Researchers analyzed centuries of tree-ring data and found that human-generated greenhouse gases were driving drought conditions around the world as early as 1900, according to a study published Wednesday in the journal Nature. The study, described by National Geographic as the “first of its kind,” substantially confirms what climate models have shown.
“These tree-ring reconstructions let us go back in time and get a picture of global drought conditions for hundreds of years before the Industrial Revolution,” said Kate Marvel, an associate research scientist at the Earth Institute and NASA’s Goddard Institute for Space Studies and the lead author of the study. “There were increased greenhouse gases in the early 1900s, and the models say, ‘Hey, you should see a signal.’ But the fact that the signal is really clear in the models and apparent in the tree rings is pretty amazing. We can argue for a detectable human influence.”

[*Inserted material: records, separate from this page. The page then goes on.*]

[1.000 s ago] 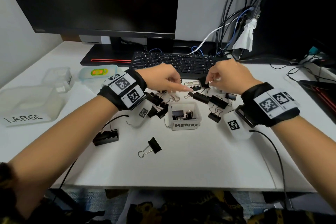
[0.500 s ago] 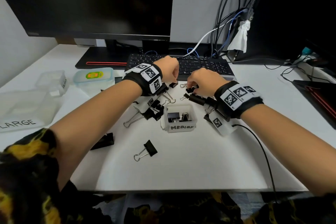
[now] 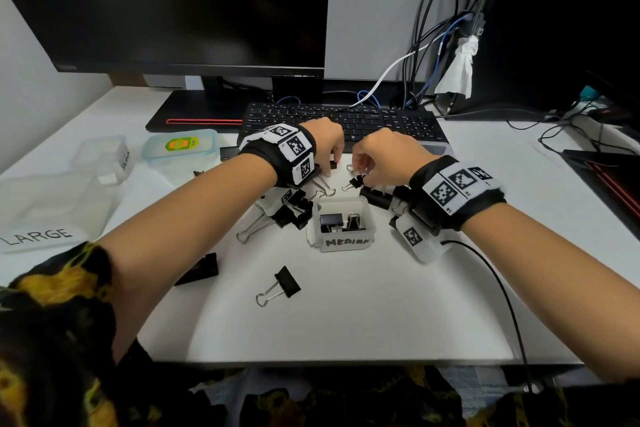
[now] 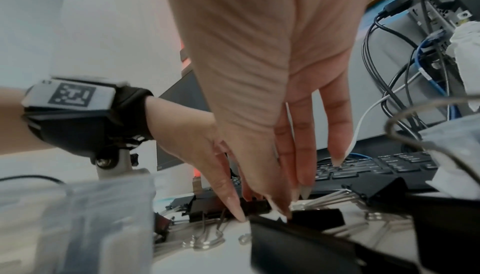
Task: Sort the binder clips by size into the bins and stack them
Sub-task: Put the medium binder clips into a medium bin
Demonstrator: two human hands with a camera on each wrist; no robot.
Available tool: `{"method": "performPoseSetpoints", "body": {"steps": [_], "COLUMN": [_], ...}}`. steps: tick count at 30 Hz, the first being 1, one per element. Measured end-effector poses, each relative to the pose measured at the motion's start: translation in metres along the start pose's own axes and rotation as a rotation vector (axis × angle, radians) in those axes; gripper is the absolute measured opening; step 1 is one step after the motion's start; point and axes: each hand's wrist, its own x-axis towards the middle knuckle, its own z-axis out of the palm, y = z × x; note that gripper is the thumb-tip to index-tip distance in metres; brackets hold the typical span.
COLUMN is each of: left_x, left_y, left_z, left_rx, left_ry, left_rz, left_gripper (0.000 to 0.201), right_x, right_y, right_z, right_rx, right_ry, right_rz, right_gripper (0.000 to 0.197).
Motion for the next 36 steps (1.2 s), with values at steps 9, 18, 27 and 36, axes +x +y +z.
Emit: {"method": "performPoseSetpoints", "body": {"steps": [9, 18, 27, 36], "left_x": [-0.008, -0.005, -0.001, -0.003], "left_y": [-0.007, -0.003, -0.004, 0.0], "left_z": [0.006, 0.016, 0.02, 0.02], "left_rx": [-0.03, 0.044, 0.075, 0.074], "left_ry": [0.042, 0.118, 0.124, 0.121], "left_rz": [-0.007, -0.061, -0.066, -0.083], "left_gripper": [0.041, 0.035, 0.033, 0.033], "right_x": [0.002, 0.002, -0.009, -0.021], "right_y": [-0.01, -0.009, 0.042, 0.078], "right_z": [0.007, 0.006, -0.023, -0.01], "right_rx": [-0.002, 0.044, 0.254, 0.116], "right_ry": [-0.037, 0.004, 0.154, 0.114], "right_rz": [-0.023, -0.061, 0.155, 0.415], "right_gripper": [0.008, 0.005, 0.005, 0.022]}}
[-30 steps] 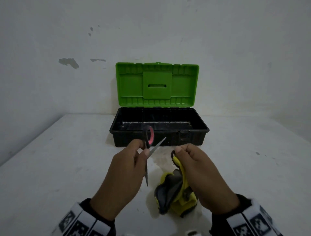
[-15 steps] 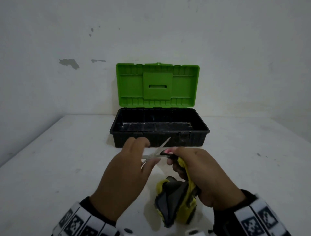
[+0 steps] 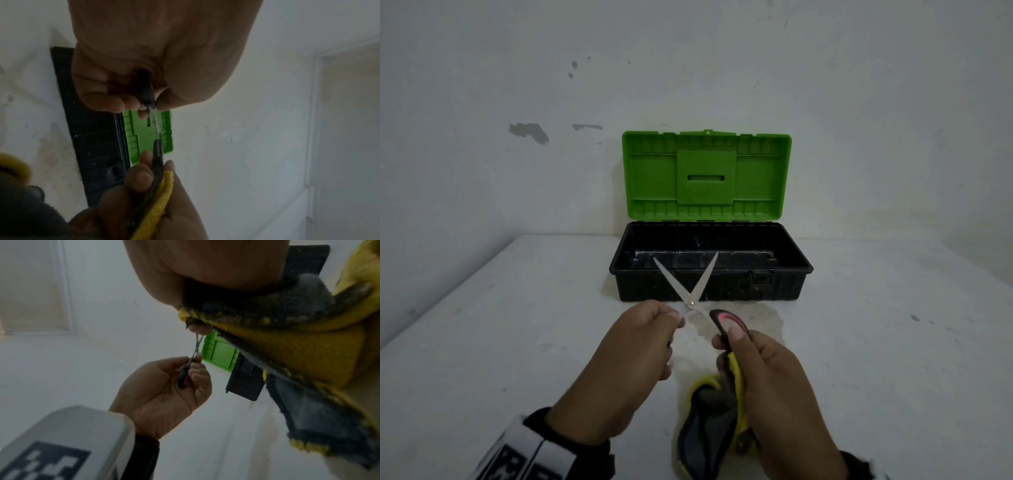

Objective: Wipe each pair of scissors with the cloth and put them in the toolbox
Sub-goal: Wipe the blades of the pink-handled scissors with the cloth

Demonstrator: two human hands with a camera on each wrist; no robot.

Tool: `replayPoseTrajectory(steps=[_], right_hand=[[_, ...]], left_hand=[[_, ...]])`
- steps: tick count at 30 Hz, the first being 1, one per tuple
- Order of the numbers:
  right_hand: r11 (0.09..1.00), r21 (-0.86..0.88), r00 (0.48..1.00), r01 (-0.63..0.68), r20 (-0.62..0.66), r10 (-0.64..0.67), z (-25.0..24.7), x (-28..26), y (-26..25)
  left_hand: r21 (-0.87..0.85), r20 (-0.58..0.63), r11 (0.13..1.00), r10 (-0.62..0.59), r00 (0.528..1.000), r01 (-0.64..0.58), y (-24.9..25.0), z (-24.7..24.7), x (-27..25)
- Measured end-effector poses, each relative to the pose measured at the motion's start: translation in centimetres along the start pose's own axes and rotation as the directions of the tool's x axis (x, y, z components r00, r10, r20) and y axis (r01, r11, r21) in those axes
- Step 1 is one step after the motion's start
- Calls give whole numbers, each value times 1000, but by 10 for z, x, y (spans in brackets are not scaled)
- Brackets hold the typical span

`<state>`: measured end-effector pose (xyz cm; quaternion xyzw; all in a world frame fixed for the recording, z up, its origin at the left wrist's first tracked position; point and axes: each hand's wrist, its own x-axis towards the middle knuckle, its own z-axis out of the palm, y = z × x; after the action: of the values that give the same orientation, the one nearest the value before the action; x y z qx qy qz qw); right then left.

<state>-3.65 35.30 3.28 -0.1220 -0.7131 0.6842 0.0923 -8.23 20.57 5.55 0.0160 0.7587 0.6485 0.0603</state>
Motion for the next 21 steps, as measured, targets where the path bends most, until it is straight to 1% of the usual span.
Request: replayPoseTrajectory(steps=[1, 2, 4, 5, 7, 9, 11, 12, 13, 14, 15, 17, 19, 21], right_hand=[[1000, -19, 1000, 18, 13, -18, 0, 0, 3], [999, -42, 999, 30, 37, -29, -1, -1, 4], [991, -108, 993, 77, 103, -66, -3, -2, 5], [985, -130, 986, 109, 137, -91, -6, -2, 7], [976, -160, 968, 146, 227, -108, -16, -3, 4], [981, -157, 955, 115, 288, -66, -28, -1, -1], [995, -102, 964, -4, 264, 31, -45, 7, -3], [995, -91, 974, -31, 220, 51, -53, 12, -5], [994, -110, 982, -18, 184, 39, -62, 18, -4], [993, -116, 988, 9, 152, 9, -69, 23, -6], [992, -110, 989, 63, 143, -47, -74, 27, -8], [983, -23, 976, 182, 122, -178, -78, 32, -15], [950, 61, 949, 307, 55, -311, -73, 31, -23], [917, 59, 919, 394, 1, -395, -61, 27, -28]], left_hand=[[25, -16, 999, 39, 999, -38, 1, 2, -2], [109, -35, 987, 120, 992, -116, 1, 2, -3], [317, -67, 910, 301, 951, -266, 2, 1, -6], [370, -72, 878, 354, 932, -305, 4, 0, -7], [383, -65, 864, 377, 924, -325, 4, -3, -7], [402, -71, 860, 370, 926, -313, 7, -7, -8], [463, -68, 837, 361, 930, -292, 8, -11, -8], [506, -62, 817, 356, 932, -278, 9, -12, -9], [539, -58, 800, 349, 935, -265, 10, -11, -10], [563, -58, 786, 345, 937, -255, 10, -11, -10], [584, -59, 772, 347, 936, -250, 10, -10, -10], [622, -57, 742, 362, 930, -251, 9, -6, -10], [636, -57, 727, 378, 924, -259, 7, -3, -10], [624, -60, 734, 388, 920, -268, 4, -1, -10]])
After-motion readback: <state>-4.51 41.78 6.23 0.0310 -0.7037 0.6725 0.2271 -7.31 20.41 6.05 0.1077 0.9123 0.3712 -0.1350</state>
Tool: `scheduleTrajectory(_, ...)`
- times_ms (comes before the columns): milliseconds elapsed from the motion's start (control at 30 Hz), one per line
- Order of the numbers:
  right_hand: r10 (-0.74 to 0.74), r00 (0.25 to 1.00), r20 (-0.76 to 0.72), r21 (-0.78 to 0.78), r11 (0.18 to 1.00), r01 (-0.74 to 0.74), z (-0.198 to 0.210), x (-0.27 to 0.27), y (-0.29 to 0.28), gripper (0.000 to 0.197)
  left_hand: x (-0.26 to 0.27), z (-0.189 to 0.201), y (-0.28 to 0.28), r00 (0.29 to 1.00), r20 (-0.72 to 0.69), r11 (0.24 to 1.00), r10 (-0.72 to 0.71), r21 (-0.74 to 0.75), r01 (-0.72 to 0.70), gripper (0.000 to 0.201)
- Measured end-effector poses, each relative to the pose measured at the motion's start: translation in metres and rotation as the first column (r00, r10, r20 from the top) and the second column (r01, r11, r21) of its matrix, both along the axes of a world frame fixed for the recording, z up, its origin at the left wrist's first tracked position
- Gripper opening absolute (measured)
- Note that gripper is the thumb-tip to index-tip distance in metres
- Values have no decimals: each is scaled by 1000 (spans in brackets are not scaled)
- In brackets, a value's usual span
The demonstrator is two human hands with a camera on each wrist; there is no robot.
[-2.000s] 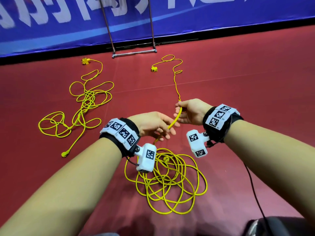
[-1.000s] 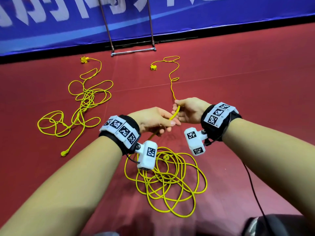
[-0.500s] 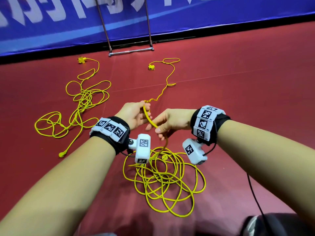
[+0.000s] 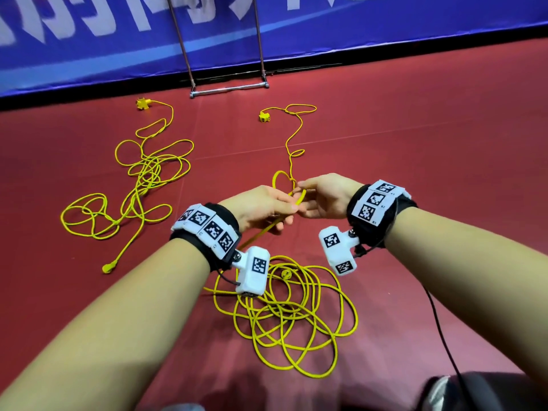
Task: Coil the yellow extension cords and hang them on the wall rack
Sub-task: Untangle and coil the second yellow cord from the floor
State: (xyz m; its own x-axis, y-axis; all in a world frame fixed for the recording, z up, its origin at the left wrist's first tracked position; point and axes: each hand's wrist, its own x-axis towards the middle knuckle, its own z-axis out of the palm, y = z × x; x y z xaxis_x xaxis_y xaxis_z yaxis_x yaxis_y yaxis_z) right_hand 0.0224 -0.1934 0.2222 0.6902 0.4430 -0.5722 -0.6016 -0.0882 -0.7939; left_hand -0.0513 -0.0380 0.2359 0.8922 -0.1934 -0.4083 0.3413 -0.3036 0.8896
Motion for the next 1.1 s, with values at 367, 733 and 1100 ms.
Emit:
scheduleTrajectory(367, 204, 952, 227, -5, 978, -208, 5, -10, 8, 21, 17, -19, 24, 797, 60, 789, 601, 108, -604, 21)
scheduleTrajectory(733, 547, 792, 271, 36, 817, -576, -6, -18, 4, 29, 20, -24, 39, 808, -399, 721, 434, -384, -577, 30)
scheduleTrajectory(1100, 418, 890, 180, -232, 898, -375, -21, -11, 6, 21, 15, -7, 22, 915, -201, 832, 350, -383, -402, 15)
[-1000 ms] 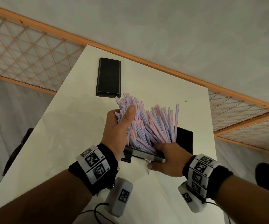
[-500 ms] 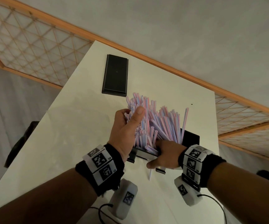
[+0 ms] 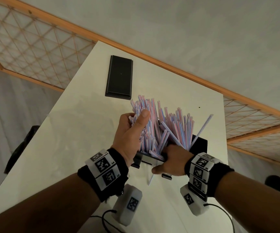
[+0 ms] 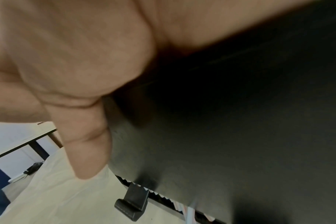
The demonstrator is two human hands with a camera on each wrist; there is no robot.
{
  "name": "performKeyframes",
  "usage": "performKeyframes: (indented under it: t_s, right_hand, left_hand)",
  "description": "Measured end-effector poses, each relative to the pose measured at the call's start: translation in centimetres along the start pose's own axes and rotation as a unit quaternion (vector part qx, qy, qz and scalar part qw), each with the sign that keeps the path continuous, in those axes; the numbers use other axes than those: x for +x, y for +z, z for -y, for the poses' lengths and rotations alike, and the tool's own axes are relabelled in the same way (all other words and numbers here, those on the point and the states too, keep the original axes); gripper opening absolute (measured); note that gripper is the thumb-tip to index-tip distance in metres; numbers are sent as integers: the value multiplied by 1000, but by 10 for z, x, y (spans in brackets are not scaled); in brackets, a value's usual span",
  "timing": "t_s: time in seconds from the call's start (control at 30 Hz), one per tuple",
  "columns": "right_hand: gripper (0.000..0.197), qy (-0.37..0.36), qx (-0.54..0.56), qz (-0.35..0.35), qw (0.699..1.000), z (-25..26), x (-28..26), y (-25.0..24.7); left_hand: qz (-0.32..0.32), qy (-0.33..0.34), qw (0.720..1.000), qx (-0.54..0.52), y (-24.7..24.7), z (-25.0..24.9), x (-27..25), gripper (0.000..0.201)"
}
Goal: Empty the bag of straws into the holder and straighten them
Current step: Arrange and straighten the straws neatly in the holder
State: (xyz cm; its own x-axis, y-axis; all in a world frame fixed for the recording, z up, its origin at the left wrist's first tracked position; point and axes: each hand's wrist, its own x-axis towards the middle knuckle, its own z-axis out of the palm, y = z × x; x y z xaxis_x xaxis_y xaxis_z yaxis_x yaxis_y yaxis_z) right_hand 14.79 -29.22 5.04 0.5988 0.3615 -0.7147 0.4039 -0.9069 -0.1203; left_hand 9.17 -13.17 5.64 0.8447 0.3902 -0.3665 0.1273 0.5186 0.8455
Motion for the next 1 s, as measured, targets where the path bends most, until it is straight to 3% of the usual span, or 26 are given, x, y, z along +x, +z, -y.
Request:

“The tree-ring data analyzed in the study highlight three periods over the past 120 years in which a human fingerprint on drought and moisture is, to varying degrees, evident,” writes Lisa Foderaro. “The first, from 1900 to 1949, reveals the strongest signal, mirroring climate models showing that parts of the world from Australia to the Mediterranean were drying as other regions, including swaths of central Asia, were moving in the opposite direction.”
The study concludes that this signal is “likely to grow stronger in the next several decades,” adding that the “human consequences of this, particularly drying over large parts of North America and Eurasia, are likely to be severe.”